Re: Replication slot stats misgivings

From: vignesh C <vignesh21(at)gmail(dot)com>
To: Amit Kapila <amit(dot)kapila16(at)gmail(dot)com>
Cc: Andres Freund <andres(at)anarazel(dot)de>, Masahiko Sawada <sawada(dot)mshk(at)gmail(dot)com>, PostgreSQL-development <pgsql-hackers(at)postgresql(dot)org>, Kyotaro HORIGUCHI <horiguchi(dot)kyotaro(at)lab(dot)ntt(dot)co(dot)jp>
Subject: Re: Replication slot stats misgivings
Date: 2021-04-01 16:55:40
Message-ID: CALDaNm0NUXHszpFfUhMa565N0H-oKHSRL=BQFwwaMLGm0iUKwA@mail.gmail.com
Views: Raw Message | Whole Thread | Download mbox | Resend email
Thread:
Lists: pgsql-hackers

On Thu, Apr 1, 2021 at 5:58 PM Amit Kapila <amit(dot)kapila16(at)gmail(dot)com> wrote:
>
> On Thu, Apr 1, 2021 at 3:43 PM vignesh C <vignesh21(at)gmail(dot)com> wrote:
> >
> > On Wed, Mar 31, 2021 at 11:32 AM vignesh C <vignesh21(at)gmail(dot)com> wrote:
> > >
> > > On Tue, Mar 30, 2021 at 11:00 AM Andres Freund <andres(at)anarazel(dot)de> wrote:
> > > >
> > > > Hi,
> > > >
> > > > On 2021-03-30 10:13:29 +0530, vignesh C wrote:
> > > > > On Tue, Mar 30, 2021 at 6:28 AM Andres Freund <andres(at)anarazel(dot)de> wrote:
> > > > > > Any chance you could write a tap test exercising a few of these cases?
> > > > >
> > > > > I can try to write a patch for this if nobody objects.
> > > >
> > > > Cool!
> > > >
> > >
> > > Attached a patch which has the test for the first scenario.
> > >
> > > > > > E.g. things like:
> > > > > >
> > > > > > - create a few slots, drop one of them, shut down, start up, verify
> > > > > > stats are still sane
> > > > > > - create a few slots, shut down, manually remove a slot, lower
> > > > > > max_replication_slots, start up
> > > > >
> > > > > Here by "manually remove a slot", do you mean to remove the slot
> > > > > manually from the pg_replslot folder?
> > > >
> > > > Yep - thereby allowing max_replication_slots after the shutdown/start to
> > > > be lower than the number of slots-stats objects.
> > >
> > > I have not included the 2nd test in the patch as the test fails with
> > > following warnings and also displays the statistics of the removed
> > > slot:
> > > WARNING: problem in alloc set Statistics snapshot: detected write
> > > past chunk end in block 0x55d038b8e410, chunk 0x55d038b8e438
> > > WARNING: problem in alloc set Statistics snapshot: detected write
> > > past chunk end in block 0x55d038b8e410, chunk 0x55d038b8e438
> > >
> > > This happens because the statistics file has an additional slot
> > > present even though the replication slot was removed.

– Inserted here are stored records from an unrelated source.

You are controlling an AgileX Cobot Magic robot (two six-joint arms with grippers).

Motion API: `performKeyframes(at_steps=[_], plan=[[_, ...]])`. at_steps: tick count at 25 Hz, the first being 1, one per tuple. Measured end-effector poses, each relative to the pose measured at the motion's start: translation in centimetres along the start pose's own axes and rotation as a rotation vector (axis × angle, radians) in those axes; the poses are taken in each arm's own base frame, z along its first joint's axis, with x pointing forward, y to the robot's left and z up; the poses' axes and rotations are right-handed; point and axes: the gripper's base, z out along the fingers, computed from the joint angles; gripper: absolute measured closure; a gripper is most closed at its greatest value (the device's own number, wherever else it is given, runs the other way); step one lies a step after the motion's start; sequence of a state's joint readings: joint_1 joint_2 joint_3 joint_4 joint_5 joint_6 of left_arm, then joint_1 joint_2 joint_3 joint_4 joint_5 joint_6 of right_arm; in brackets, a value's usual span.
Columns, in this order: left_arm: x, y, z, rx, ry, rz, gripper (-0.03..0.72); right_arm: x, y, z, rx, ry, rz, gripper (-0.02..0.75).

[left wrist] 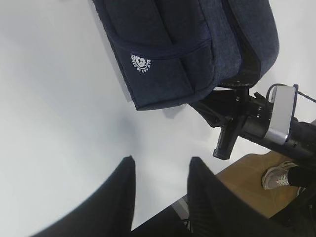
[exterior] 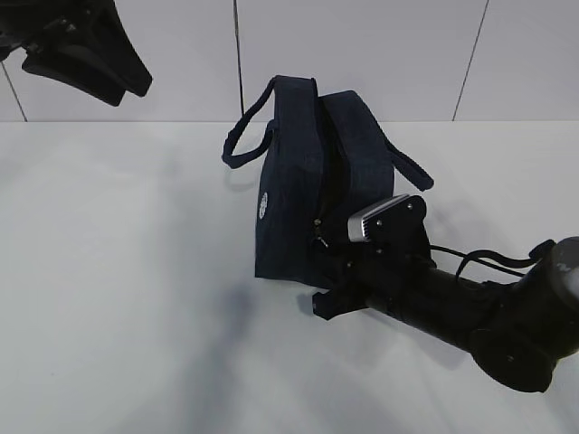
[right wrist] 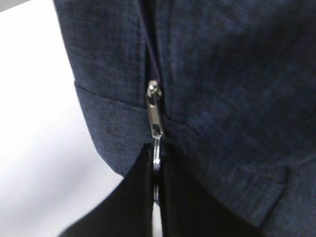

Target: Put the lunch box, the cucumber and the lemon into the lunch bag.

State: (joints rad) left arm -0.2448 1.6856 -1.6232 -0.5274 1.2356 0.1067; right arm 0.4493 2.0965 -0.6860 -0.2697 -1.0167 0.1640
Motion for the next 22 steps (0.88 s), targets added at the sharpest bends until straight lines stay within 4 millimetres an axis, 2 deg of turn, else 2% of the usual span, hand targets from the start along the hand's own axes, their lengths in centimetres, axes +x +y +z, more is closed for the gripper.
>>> performKeyframes(at_steps=[6, 11, 17, 22], plan=[[0.3, -0.9, 0.6, -0.017, 0.02, 0.041, 0.44, 0.0, 0.1, 0.0, -0.007, 0.014, 0.032, 0.738], [0.8, -1.9, 2.0, -0.092, 0.069, 0.128, 0.44, -1.2, 0.5, -0.5, -0.034, 0.028, 0.048, 0.738], [1.2, -2.7, 2.9, -0.165, 0.102, 0.212, 0.443, -1.9, 0.8, -1.6, -0.038, 0.026, 0.044, 0.738], [1.4, -3.4, 3.2, -0.163, 0.113, 0.265, 0.48, -2.0, 1.0, -2.8, -0.035, 0.042, 0.045, 0.738]])
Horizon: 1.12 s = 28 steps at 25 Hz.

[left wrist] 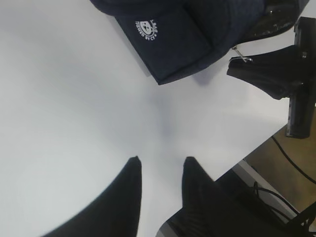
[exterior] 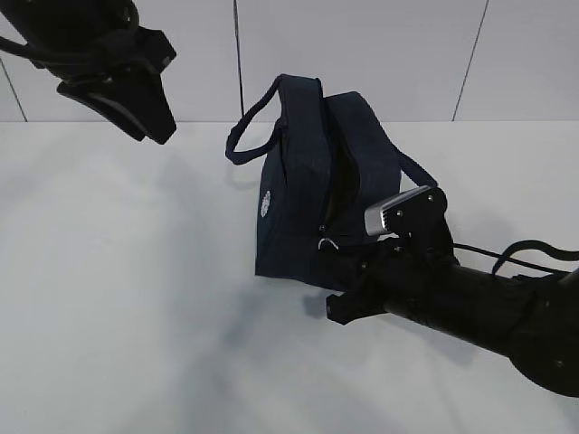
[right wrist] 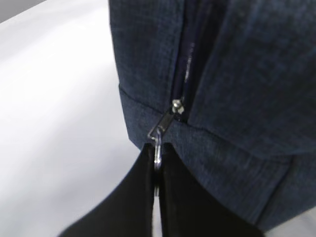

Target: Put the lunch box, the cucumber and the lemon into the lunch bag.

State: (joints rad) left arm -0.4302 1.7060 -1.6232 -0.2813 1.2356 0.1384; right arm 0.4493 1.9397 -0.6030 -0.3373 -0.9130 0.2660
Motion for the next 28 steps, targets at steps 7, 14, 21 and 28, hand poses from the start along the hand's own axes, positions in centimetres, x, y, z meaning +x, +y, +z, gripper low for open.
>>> performKeyframes(at_steps=[7, 14, 21, 28], plan=[[-0.2, -0.2, 1.3, 0.033, 0.027, 0.003, 0.501, -0.6, 0.3, -1.2, 0.005, 0.001, -0.005, 0.738], [1.5, 0.4, 4.6, 0.039, 0.129, -0.026, 0.435, -1.3, 0.3, -1.6, 0.018, -0.003, -0.008, 0.738], [3.5, -0.5, 8.4, 0.052, 0.125, 0.076, 0.422, -1.4, 0.3, -1.6, 0.02, -0.001, -0.01, 0.738], [3.9, -2.7, 11.0, 0.036, 0.0, 0.235, 0.421, -1.4, 0.3, -1.6, 0.02, 0.001, -0.01, 0.738]])
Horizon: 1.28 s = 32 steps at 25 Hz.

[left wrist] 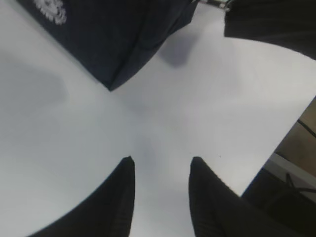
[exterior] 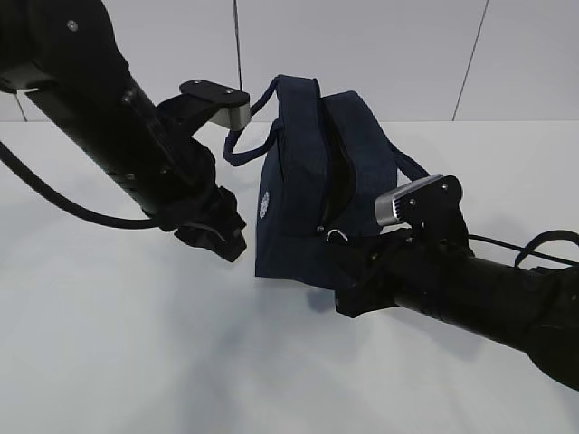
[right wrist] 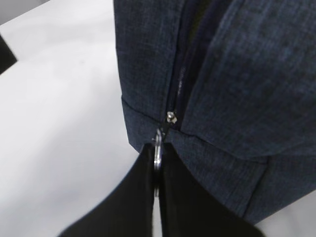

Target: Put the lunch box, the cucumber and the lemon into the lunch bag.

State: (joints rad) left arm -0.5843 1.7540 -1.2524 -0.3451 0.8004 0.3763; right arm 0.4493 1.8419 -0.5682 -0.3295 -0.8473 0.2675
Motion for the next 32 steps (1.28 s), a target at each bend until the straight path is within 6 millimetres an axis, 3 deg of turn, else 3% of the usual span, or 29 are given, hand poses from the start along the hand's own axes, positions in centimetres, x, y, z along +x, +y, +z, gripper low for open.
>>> performKeyframes(at_steps=[5, 15, 30, 32], plan=[[-0.6, -0.2, 1.0, -0.037, -0.087, 0.076, 0.421, 0.0, 0.0, 0.0, 0.0, 0.001, 0.0, 0.738], [-0.6, 0.6, 5.2, -0.008, -0.081, 0.109, 0.421, 0.0, -0.1, 0.0, 0.011, -0.002, 0.013, 0.738], [-1.5, 0.4, 7.6, -0.02, -0.194, 0.097, 0.421, 0.0, -0.1, 0.0, 0.016, -0.003, 0.02, 0.738], [-1.6, 0.3, 8.0, -0.029, -0.205, 0.099, 0.449, 0.0, -0.2, 0.0, 0.018, -0.003, 0.021, 0.738]])
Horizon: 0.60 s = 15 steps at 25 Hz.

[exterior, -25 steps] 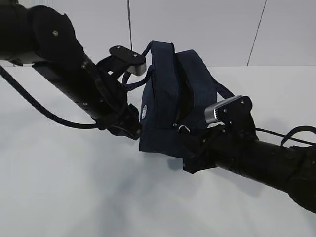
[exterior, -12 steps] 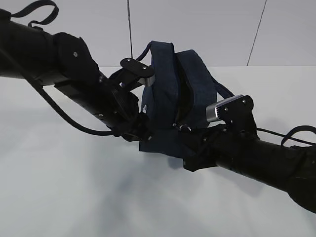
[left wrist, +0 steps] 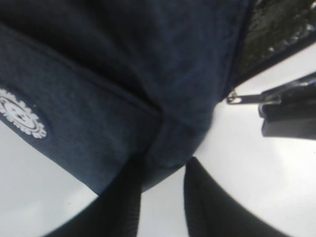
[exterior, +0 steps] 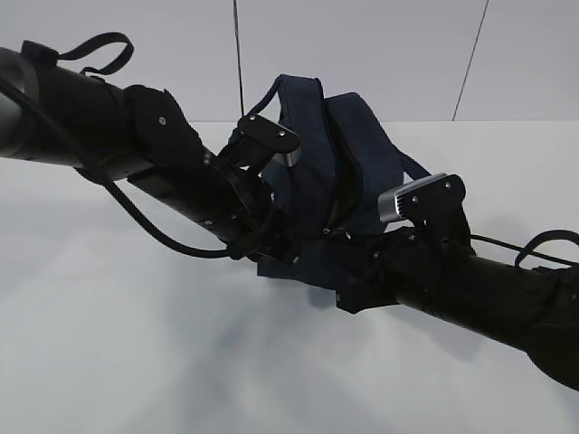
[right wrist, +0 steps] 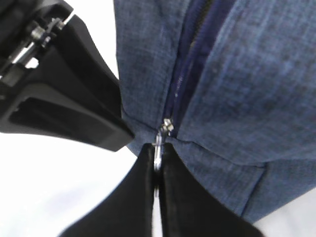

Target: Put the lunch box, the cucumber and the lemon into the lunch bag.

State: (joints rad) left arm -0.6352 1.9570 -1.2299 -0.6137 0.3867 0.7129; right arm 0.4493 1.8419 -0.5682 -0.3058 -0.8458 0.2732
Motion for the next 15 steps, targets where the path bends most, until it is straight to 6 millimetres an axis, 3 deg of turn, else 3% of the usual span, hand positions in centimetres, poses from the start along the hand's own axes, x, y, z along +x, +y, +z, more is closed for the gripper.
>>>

I felt this
> > > issue should be fixed. I will try to fix this issue and send the
> > > second test along with the fix.
> >
> > I felt from the statistics collector process, there is no way in which
> > we can identify if the replication slot is present or not because the
> > statistic collector process does not have access to shared memory.
> > Anything that the statistic collector process does independently by
> > traversing and removing the statistics of the replication slot
> > exceeding the max_replication_slot has its drawback of removing some
> > valid replication slot's statistics data.
> > Any thoughts on how we can identify the replication slot which has been dropped?
> > Can someone point me to the shared stats patch link with which message
> > loss can be avoided. I wanted to see a scenario where something like
> > the slot is dropped but the statistics are not updated because of an
> > immediate shutdown or server going down abruptly can occur or not with
> > the shared stats patch.
> >
>
> I don't think it is easy to simulate a scenario where the 'drop'
> message is dropped and I think that is why the test contains the step
> to manually remove the slot. At this stage, you can probably provide a
> test patch and a code-fix patch where it just drops the extra slots
> from the stats file. That will allow us to test it with a shared
> memory stats patch on which Andres and Horiguchi-San are working. If
> we still continue to pursue with current approach then as Andres
> suggested we might send additional information from
> RestoreSlotFromDisk to keep it in sync.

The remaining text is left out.